Durante una hora estuve esperando sin resultado. Analicé las diferentes posibilidades que se presentaban:
1. La gestión era larga; en ese caso había que seguir esperando.
2. Después de lo que había pasado, quizá estaba demasiado excitada y habría ido a dar una vuelta antes de hacer la gestión; también correspondía esperar.
3. Trabajaba allí; en este caso había que esperar hasta la hora de salida.
"De modo que esperando hasta esa hora -razoné- enfrento las tres posibilidades."
Esta lógica me pareció de hierre y me tranquilizó bastante para decidirme a esperar con serenidad en el café de la esquina, desde cuya vereda podía vigilar la salida de la gente.

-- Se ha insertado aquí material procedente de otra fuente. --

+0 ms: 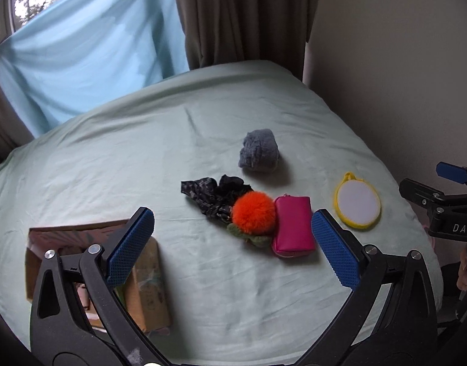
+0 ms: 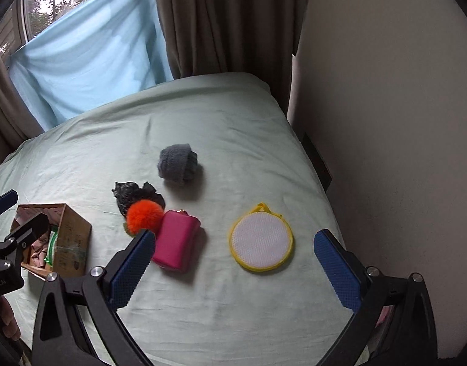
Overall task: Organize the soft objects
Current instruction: 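Move both tools back toward the remaining soft items, then grasp the orange pompom with the left tool while the right tool grasps the mesh pad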
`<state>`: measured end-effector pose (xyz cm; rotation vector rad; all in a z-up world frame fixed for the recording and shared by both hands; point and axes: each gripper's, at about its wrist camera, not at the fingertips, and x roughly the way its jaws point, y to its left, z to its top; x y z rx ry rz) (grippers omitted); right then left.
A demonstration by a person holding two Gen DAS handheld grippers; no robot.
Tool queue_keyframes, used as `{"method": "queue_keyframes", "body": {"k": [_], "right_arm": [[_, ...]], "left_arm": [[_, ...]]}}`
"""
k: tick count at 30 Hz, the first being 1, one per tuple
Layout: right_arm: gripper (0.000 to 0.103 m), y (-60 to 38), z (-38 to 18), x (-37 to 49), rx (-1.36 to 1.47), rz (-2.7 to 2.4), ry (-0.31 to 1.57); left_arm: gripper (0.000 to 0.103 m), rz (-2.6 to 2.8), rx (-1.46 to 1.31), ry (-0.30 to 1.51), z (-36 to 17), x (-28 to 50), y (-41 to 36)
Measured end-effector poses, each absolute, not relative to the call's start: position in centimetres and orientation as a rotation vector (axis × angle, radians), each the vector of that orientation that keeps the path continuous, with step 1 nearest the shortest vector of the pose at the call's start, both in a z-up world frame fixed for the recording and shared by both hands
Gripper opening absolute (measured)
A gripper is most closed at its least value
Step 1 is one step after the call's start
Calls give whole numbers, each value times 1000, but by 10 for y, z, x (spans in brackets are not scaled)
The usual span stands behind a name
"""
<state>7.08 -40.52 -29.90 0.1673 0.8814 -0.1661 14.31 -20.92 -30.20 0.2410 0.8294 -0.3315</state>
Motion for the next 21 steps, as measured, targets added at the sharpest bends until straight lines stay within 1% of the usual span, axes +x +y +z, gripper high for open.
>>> {"method": "queue_keyframes", "body": {"k": [6,9,11,16,20,21], "right_arm": [[103,-424,-363,97,181,-199,925],[103,-431,-390,108,183,-204,947],[103,-436,-406,114,195,-208,958],[103,-445,-435,128,202,-211,982],[103,-446,-456,136,194,-201,1006],[103,-446,-461,139,191,-198,1012]], "left_arm": [[100,-365,262,863,-364,180,-228],[93,-380,275,877,-388,195,-233],[86,-389,291,890,-402,203,-237],[73,-419,329,930,-433,215,-244],[58,-452,362,952,-450,218,-250],[56,-460,368,961,-454,219,-251]]}}
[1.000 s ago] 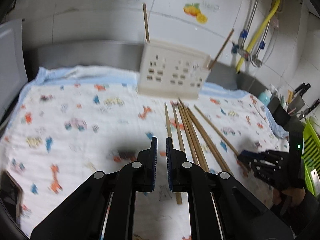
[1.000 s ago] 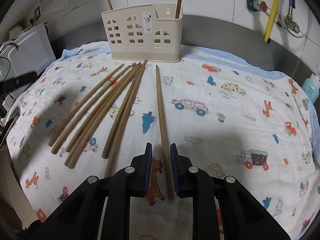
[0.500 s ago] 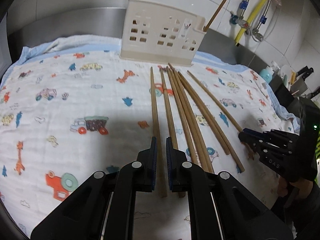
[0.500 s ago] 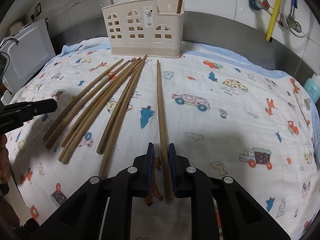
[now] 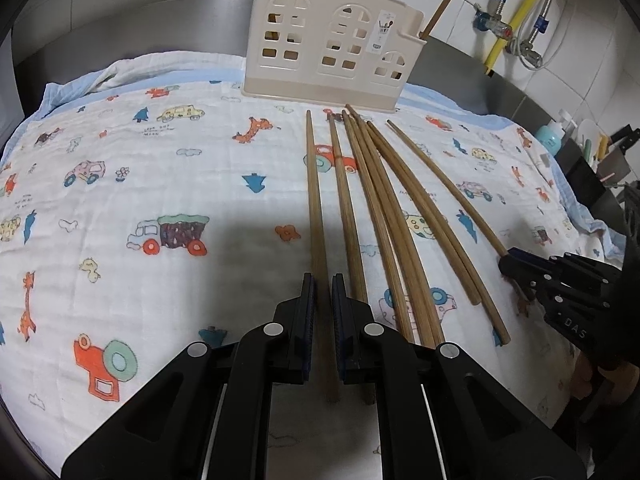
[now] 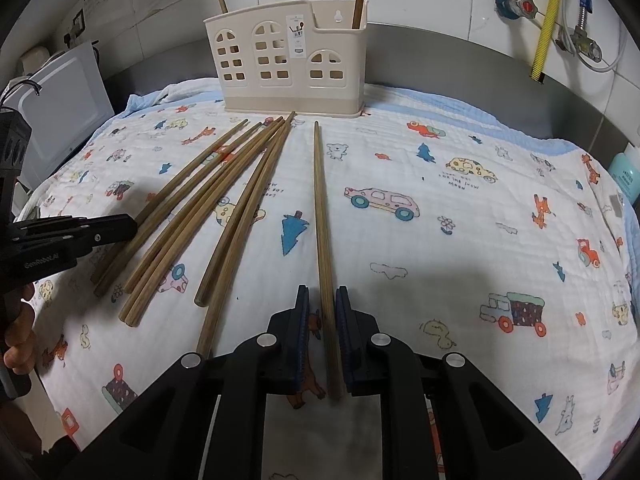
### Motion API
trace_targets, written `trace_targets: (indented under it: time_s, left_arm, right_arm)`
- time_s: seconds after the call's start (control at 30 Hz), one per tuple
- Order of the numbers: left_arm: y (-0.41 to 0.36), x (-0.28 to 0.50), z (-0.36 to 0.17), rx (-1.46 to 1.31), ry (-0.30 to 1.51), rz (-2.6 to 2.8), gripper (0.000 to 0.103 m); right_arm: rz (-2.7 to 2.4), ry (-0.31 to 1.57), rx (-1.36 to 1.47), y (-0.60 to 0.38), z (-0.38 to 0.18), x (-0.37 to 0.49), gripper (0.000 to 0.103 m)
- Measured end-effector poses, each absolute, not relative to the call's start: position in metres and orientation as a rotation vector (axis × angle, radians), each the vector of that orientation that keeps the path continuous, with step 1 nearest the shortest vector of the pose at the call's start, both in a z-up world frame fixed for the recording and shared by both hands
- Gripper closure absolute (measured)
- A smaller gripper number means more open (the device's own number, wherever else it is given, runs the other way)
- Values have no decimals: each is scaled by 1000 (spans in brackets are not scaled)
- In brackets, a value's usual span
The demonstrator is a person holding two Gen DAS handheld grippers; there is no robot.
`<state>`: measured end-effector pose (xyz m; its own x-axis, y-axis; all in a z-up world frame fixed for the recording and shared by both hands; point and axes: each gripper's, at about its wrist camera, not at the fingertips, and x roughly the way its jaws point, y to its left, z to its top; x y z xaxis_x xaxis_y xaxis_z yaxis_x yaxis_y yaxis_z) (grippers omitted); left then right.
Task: Organize utensils
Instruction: 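Move the left tool back to the chopsticks and grasp another one, then lift the chopstick upright with the left tool over the holder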
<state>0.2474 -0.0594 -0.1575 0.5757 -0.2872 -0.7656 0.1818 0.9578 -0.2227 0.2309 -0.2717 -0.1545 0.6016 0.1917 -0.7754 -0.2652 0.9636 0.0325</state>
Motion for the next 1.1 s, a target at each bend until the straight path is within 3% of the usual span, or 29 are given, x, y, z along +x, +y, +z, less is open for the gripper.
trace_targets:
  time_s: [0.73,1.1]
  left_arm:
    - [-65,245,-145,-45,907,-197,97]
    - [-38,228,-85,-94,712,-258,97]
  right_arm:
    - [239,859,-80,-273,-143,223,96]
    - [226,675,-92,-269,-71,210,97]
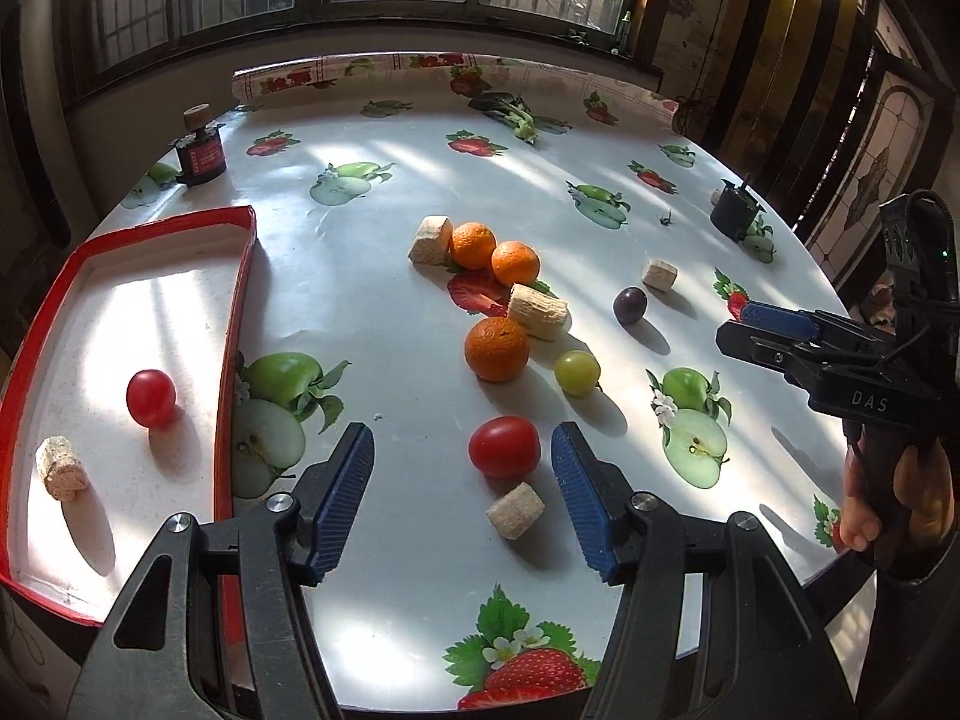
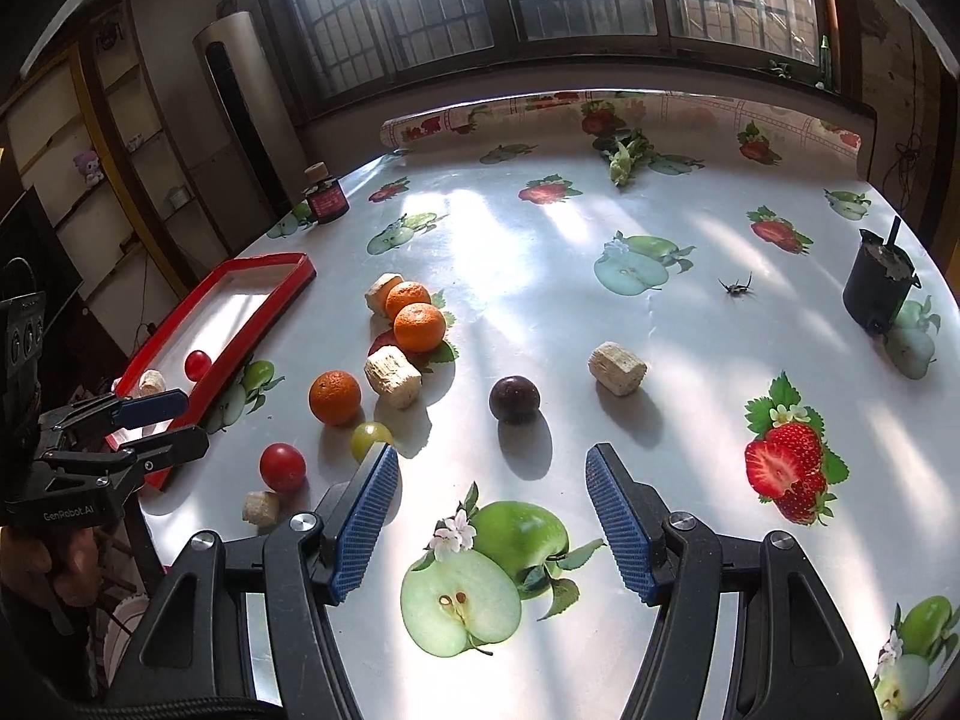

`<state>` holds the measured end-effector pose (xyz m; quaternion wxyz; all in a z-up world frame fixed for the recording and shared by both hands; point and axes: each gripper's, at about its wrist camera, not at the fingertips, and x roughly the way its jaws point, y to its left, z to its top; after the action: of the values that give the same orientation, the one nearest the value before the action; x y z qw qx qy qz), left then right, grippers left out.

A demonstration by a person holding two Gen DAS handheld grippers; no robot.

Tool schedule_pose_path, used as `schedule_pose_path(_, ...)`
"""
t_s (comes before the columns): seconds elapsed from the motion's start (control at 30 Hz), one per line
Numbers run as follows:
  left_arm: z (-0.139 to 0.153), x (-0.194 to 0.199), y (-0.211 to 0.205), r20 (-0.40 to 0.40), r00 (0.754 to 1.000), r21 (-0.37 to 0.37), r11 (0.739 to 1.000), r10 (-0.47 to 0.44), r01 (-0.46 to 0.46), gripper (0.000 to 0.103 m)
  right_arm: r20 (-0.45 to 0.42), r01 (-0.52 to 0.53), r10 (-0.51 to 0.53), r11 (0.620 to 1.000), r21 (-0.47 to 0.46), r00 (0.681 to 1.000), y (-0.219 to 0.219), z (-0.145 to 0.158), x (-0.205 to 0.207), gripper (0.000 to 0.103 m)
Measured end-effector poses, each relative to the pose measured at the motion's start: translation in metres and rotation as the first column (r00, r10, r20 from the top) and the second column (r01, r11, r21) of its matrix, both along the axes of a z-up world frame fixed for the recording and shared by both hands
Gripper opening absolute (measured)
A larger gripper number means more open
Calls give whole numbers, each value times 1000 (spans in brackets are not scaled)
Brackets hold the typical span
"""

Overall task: Organize fruits
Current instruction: 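Move both tools back toward the fruits on the table, then grip a red tomato with the left tool while the right tool grips the yellow-green fruit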

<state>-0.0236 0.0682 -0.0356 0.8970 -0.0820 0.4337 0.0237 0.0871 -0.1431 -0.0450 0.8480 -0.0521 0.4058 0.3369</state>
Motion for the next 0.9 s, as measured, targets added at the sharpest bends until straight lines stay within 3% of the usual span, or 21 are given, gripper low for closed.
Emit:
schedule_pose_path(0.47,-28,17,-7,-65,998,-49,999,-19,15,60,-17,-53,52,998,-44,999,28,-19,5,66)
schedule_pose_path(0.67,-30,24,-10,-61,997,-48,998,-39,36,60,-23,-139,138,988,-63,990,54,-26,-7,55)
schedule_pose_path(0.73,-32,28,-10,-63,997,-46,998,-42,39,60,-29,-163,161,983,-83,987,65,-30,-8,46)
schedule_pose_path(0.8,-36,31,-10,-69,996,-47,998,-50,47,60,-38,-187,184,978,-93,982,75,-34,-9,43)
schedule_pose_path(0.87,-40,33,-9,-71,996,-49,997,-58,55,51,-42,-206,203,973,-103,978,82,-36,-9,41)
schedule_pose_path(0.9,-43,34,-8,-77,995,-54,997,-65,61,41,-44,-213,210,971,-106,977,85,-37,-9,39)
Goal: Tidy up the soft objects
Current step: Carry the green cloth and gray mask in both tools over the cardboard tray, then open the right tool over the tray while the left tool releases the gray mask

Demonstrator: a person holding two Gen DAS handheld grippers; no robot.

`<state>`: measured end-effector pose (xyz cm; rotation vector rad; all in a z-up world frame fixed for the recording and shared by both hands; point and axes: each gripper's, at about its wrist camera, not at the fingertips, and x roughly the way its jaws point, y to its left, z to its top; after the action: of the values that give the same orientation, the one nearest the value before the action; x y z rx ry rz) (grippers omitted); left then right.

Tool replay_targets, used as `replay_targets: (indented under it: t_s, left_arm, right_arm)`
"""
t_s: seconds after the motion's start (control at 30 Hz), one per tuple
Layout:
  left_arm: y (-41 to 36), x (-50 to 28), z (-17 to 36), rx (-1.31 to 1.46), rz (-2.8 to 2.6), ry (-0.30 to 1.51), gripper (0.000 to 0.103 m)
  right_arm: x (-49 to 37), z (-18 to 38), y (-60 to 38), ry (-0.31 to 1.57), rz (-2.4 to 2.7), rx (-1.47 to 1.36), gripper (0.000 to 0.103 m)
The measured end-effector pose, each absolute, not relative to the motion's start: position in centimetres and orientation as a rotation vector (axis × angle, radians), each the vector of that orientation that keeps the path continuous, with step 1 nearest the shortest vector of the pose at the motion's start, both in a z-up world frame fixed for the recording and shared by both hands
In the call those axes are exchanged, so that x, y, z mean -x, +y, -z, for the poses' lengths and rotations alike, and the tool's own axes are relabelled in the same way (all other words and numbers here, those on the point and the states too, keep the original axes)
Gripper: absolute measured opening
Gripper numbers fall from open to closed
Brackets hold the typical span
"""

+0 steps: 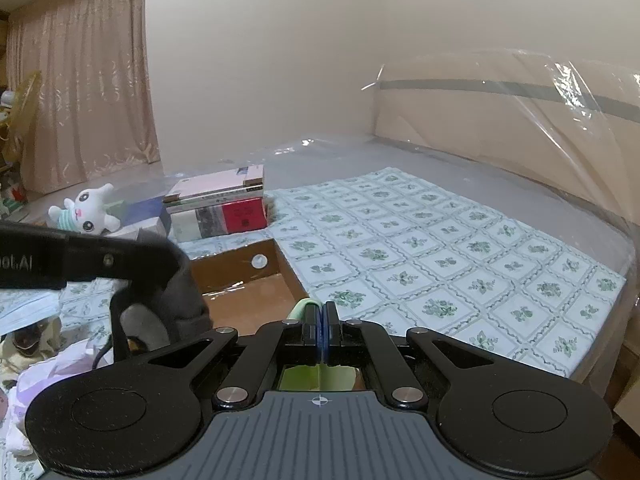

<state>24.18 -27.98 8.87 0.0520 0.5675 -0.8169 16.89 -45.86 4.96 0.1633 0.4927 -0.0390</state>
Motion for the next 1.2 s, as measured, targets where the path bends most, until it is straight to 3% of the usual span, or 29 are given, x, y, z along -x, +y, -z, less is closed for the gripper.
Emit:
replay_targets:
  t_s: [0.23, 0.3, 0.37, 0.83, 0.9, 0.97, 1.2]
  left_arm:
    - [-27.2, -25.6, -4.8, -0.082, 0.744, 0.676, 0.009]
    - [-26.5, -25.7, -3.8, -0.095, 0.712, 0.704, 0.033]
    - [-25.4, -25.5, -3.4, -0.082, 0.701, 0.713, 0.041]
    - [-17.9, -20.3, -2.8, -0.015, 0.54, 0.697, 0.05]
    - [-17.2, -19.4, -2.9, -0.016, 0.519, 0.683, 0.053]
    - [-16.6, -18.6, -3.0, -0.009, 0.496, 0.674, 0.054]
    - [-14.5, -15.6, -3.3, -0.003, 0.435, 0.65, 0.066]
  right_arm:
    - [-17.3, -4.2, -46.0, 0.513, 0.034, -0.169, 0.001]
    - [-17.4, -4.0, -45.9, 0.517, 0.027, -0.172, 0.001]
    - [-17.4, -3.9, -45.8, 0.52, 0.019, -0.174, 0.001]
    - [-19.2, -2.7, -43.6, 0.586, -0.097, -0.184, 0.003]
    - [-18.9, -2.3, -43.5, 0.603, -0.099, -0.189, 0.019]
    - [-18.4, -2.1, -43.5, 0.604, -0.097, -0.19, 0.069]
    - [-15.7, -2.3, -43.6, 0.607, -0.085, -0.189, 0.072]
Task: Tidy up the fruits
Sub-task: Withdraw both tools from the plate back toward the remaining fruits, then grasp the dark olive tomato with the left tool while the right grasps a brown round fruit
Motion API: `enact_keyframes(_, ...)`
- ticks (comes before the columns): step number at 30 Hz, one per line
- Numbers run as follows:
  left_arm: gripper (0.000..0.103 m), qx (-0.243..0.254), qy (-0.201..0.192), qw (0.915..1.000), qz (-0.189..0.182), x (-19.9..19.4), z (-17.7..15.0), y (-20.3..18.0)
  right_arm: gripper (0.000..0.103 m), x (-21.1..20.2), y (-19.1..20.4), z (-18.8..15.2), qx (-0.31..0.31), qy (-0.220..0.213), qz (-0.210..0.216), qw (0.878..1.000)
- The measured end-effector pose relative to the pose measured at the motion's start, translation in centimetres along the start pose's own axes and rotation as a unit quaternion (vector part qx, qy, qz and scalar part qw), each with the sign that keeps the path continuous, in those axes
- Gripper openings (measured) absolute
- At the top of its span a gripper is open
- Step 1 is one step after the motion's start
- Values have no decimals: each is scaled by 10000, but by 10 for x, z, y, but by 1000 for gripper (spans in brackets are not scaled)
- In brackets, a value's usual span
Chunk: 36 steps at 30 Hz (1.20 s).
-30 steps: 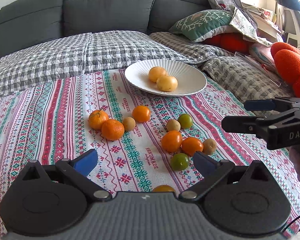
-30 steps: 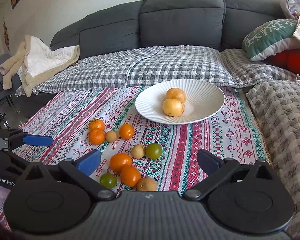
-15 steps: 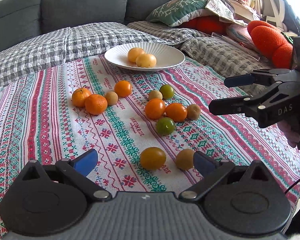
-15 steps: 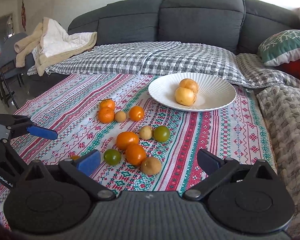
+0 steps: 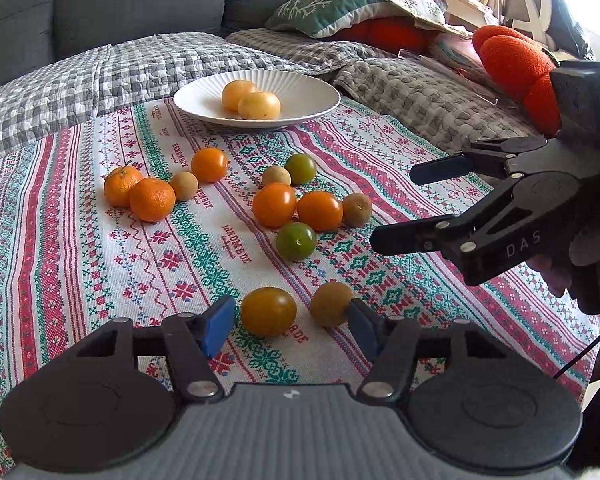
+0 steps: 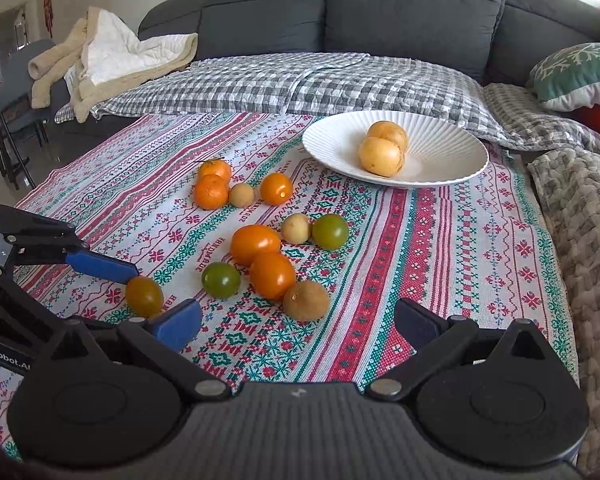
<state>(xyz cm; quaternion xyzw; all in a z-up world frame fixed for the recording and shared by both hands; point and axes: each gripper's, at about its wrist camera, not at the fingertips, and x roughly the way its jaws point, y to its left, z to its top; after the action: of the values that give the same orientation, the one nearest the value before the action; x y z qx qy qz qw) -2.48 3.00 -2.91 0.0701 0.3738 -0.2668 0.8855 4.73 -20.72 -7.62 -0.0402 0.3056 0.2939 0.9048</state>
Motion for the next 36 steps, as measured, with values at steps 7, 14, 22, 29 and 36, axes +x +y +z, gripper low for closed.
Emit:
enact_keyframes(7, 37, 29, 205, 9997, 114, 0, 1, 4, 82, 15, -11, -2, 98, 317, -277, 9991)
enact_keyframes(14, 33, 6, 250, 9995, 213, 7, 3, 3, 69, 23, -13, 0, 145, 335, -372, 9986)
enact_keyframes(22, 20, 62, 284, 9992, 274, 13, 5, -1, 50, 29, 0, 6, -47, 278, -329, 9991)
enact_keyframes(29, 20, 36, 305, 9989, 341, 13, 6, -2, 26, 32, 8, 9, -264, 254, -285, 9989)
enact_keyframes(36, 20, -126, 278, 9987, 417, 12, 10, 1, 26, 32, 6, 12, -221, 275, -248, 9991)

Pedí cerveza y miré el reloj: eran las tres y cuarto.
A medida que fue pasando el tiempo me fui afirmando en la última hipótesis: trabajaba allí. A las seis me levanté, pues me parecía mejor esperar en la puerta del edificio: seguramente saldría mucha gente de golpe y era posible que no la viera desde el café.
A las seis y minutos empezó a salir el personal.
A las seis y media habían salido casi todos, como se infería del hecho de que cada vez raleaban más. A las siete menos cuarto no salía casi nadie: solamente, de vez en cuando, algún alto empleado; a menos que ella fuera un alto empleado ("Absurdo", pensé) o secretaria de un alto empleado ("Eso sí", pensé con una débil esperanza). A las siete todo había terminado.
VII
mientras volvía a mi casa profundamente deprimido, trataba de pensar con claridad. Mi cerebro es un hervidero, pero cuando me pongo nervioso las ideas se me suceden como en un vertiginoso ballet; a pesar de lo cual, o quizá por eso mismo, he ido acostumbrándome a gobernarlas y ordenarlas rigurosamente; de otro modo creo que no tardaría en volverme loco.
Como dije, volví a casa en un estado de profunda depresión, pero no por eso dejé de ordenar y clasificar las ideas, pues sentí que era necesario pensar con claridad si no quería perder para siempre a la única persona que evidentemente había comprendido mi pintura.
O ella entró en la oficina para hacer una gestión, o trabajaba allí; no había otra posibilidad. Desde luego, esta última era la hipótesis más favorable. En este caso, al separarse de mí se habría sentido trastornada y decidiría volver a su casa. Era necesario esperarla, pues, al otro día, frente a la entrada.
Analicé luego la otra posibilidad: la gestión. Podría haber sucedido que, trastornada por el encuentro, hubiera vuelto a la casa y decidido dejar la gestión para el otro día. También en este caso correspondía esperarla en la entrada.
Estas dos eran las posibilidades favorables. La otra era terrible: la gestión había sido hecha mientras yo llegaba al edificio y durante mi aventura de ida y vuelta en el ascensor. Es decir, que nos habíamos cruzado sin vernos. El tiempo de todo este proceso era muy breve y era muy improbable que las cosas hubieran sucedido de este modo, pero era posible: bien podía consistir la famosa gestión en entregar una carta, por ejemplo. En tales condiciones creí inútil volver al otro día a esperar.
Había, sin embargo, dos posibilidades favorables y me aferré a ellas con desesperación.